» Task statement
Your copy should match the listing below exactly, except that it holds no images.

» Data excerpt
▼

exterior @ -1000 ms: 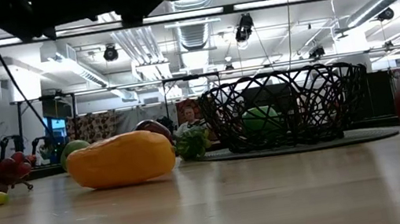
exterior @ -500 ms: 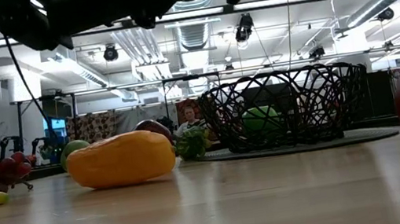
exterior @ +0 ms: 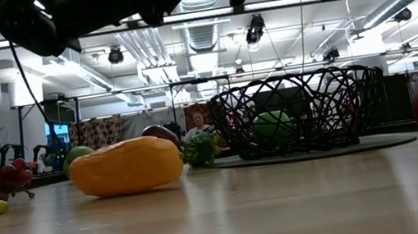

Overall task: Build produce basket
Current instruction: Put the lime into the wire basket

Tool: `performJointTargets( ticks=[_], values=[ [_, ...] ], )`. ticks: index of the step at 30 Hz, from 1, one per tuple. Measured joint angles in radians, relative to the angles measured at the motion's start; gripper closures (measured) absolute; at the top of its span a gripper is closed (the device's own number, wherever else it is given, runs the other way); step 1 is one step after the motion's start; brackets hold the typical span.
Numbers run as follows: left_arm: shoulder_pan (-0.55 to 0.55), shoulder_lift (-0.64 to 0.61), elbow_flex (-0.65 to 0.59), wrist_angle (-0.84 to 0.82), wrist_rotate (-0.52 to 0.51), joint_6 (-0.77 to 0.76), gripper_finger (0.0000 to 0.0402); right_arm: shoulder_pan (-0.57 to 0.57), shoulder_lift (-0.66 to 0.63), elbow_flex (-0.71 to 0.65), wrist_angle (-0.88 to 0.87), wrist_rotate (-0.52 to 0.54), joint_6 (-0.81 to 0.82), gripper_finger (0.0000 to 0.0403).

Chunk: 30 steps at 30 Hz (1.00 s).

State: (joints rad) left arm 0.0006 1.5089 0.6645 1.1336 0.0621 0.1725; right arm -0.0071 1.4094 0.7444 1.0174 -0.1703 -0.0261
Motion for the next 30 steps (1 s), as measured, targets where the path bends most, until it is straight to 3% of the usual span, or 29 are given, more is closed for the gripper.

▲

» Result of this task
exterior @ -1000 ms: 
exterior @ -500 ms: 
exterior @ +0 ms: 

Overall task: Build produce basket
Current instruction: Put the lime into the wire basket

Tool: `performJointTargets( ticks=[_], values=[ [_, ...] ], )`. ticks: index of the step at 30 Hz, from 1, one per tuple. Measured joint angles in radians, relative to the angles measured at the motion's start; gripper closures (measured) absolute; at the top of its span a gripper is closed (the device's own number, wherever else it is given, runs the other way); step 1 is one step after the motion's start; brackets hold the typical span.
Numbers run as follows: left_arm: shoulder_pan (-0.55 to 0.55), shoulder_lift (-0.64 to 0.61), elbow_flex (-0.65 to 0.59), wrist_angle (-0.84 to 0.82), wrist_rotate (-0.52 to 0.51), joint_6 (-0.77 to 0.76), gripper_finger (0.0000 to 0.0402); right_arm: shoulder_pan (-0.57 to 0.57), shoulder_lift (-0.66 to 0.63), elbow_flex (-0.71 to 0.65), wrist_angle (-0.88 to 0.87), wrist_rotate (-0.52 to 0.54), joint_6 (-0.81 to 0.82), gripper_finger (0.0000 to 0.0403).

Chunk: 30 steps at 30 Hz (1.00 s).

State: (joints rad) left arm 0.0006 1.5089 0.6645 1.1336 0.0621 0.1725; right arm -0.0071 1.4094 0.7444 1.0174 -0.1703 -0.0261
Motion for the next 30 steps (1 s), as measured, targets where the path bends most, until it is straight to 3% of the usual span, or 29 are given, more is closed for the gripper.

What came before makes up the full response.